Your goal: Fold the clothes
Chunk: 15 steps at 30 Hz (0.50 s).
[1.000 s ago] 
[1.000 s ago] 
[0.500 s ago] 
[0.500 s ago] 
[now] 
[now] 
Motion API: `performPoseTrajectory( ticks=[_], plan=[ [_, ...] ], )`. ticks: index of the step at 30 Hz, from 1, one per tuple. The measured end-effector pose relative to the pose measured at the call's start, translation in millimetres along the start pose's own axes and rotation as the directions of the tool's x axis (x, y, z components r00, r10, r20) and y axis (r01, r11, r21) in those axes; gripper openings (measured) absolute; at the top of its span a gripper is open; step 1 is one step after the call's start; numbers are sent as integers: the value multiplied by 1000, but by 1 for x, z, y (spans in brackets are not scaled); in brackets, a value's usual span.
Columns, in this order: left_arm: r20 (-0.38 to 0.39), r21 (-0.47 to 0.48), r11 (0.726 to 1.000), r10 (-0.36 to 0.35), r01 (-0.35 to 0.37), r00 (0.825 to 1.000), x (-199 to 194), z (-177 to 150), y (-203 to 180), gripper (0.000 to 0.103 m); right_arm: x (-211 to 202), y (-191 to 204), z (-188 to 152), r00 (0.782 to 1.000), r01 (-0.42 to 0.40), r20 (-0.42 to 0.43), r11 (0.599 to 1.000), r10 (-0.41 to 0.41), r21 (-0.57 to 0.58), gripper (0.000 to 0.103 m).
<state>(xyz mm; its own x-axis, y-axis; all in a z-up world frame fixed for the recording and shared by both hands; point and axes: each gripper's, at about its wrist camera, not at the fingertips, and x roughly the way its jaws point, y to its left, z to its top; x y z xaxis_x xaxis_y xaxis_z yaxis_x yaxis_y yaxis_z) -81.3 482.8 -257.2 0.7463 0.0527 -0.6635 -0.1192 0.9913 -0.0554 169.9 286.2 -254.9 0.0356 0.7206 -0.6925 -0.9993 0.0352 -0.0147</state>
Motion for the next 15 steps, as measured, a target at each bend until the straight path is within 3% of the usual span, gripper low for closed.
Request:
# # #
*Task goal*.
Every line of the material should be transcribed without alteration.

*Task result*.
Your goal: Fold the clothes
Chunk: 15 steps at 30 Hz (0.50 s).
[1.000 s ago] 
[1.000 s ago] 
[0.500 s ago] 
[0.500 s ago] 
[now] 
[now] 
Motion API: `performPoseTrajectory( ticks=[_], plan=[ [_, ...] ], )`. ticks: index of the step at 30 Hz, from 1, one per tuple. The measured end-effector pose relative to the pose measured at the call's start, translation in millimetres along the start pose's own axes and rotation as the directions of the tool's x axis (x, y, z components r00, r10, r20) and y axis (r01, r11, r21) in those axes; gripper openings (measured) absolute; at the top of its span a gripper is open; step 1 is one step after the call's start; numbers are sent as integers: the value multiplied by 1000, but by 1 for x, z, y (spans in brackets are not scaled); in brackets, a value's usual span.
Columns, in this order: left_arm: r20 (-0.38 to 0.39), r21 (-0.47 to 0.48), r11 (0.726 to 1.000), r10 (-0.36 to 0.35), r01 (-0.35 to 0.37), r00 (0.825 to 1.000), x (-199 to 194), z (-177 to 150), y (-203 to 180), gripper (0.000 to 0.103 m); right_arm: x (-211 to 202), y (-191 to 204), z (-188 to 152), r00 (0.782 to 1.000), r01 (-0.42 to 0.40), r20 (-0.42 to 0.43), r11 (0.599 to 1.000), r10 (-0.41 to 0.41), r21 (-0.57 to 0.58), gripper (0.000 to 0.103 m).
<state>(xyz mm; its own x-axis, y-axis; all in a z-up world frame fixed for the recording and shared by both hands; point and axes: each gripper's, at about its wrist camera, not at the fingertips, and x roughly the way its jaws point, y to its left, z to its top; x y z xaxis_x xaxis_y xaxis_z yaxis_x yaxis_y yaxis_z) -81.3 482.8 -257.2 0.7463 0.0527 -0.6635 -0.1192 0.9913 -0.0554 169.9 286.2 -254.9 0.0356 0.7206 -0.6925 -0.9993 0.0352 -0.0147</state>
Motion for the next 15 steps, as measured, a target at each bend until the straight path is within 3% of the usual span, gripper low for closed.
Request:

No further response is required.